Optimization Insights into Deep Diagonal Linear Networks
Hippolyte Labarrière, Cesare Molinari, Lorenzo Rosasco, Cristian Vega, Silvia Villa
TL;DR
The paper addresses why gradient-based optimization effectively trains highly parameterized, nonconvex systems by studying Deep Diagonal Linear Networks (DDLN) with an effective parameter $\theta = \bigodot_{j=1}^L u^j$. It shows that gradient flow on layer weights induces a mirror-flow dynamic in $\theta$, and proves convergence guarantees, including exponential decay under a Polyak-Łojasiewicz condition, with rates governed by initialization scale. A key finding is that the reparameterization yields favorable geometry: a convex entropy $\mathcal{Q}$ drives $\theta$ along a Mirror Flow, and under certain initializations the training dynamics can achieve fast convergence, with deeper networks offering acceleration in some regimes.

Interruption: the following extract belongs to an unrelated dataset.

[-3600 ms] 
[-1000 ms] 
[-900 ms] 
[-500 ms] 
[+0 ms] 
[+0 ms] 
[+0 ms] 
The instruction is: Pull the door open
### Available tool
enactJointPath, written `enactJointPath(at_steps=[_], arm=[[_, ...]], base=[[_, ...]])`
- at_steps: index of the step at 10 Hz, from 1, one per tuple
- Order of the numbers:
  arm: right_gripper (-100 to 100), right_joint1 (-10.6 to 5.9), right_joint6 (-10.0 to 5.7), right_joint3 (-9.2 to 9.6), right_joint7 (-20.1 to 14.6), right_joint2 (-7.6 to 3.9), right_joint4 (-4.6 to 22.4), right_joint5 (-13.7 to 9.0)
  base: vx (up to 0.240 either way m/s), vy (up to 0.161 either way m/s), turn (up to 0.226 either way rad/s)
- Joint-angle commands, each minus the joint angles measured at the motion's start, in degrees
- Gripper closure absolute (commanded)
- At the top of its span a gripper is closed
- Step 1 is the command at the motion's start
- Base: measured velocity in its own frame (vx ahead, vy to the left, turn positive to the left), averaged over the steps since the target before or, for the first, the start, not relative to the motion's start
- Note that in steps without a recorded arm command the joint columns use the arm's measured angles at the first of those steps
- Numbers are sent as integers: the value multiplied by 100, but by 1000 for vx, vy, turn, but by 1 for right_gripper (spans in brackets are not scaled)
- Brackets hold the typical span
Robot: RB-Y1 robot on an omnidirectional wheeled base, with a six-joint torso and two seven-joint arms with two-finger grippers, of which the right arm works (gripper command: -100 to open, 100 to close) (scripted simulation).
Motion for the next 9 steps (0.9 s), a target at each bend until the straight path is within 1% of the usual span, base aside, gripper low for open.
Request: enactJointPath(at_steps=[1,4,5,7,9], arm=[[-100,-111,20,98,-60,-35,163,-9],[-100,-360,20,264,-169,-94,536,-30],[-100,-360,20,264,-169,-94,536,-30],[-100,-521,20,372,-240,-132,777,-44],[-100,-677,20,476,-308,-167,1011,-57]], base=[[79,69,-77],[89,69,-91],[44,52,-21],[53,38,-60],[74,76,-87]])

The work clarifies how parametrization and initialization shape optimization in overparameterized settings, providing theoretical insight into the implicit bias and guiding initialization choices for improved training efficiency.
Abstract
Gradient-based methods successfully train highly overparameterized models in practice, even though the associated optimization problems are markedly nonconvex. Understanding the mechanisms that make such methods effective has become a central problem in modern optimization. To investigate this question in a tractable setting, we study Deep Diagonal Linear Networks. These are multilayer architectures with a reparameterization that preserves convexity in the effective parameter, while inducing a nontrivial geometry in the optimization landscape. Under mild initialization conditions, we show that gradient flow on the layer parameters induces a mirror-flow dynamic in the effective parameter space. This structural insight yields explicit convergence guarantees, including exponential decay of the loss under a Polyak-Lojasiewicz condition, and clarifies how the parametrization and initialization scale govern the training speed. Overall, our results demonstrate that deep diagonal over parameterizations, despite their apparent complexity, can endow standard gradient methods with well-behaved and interpretable optimization dynamics.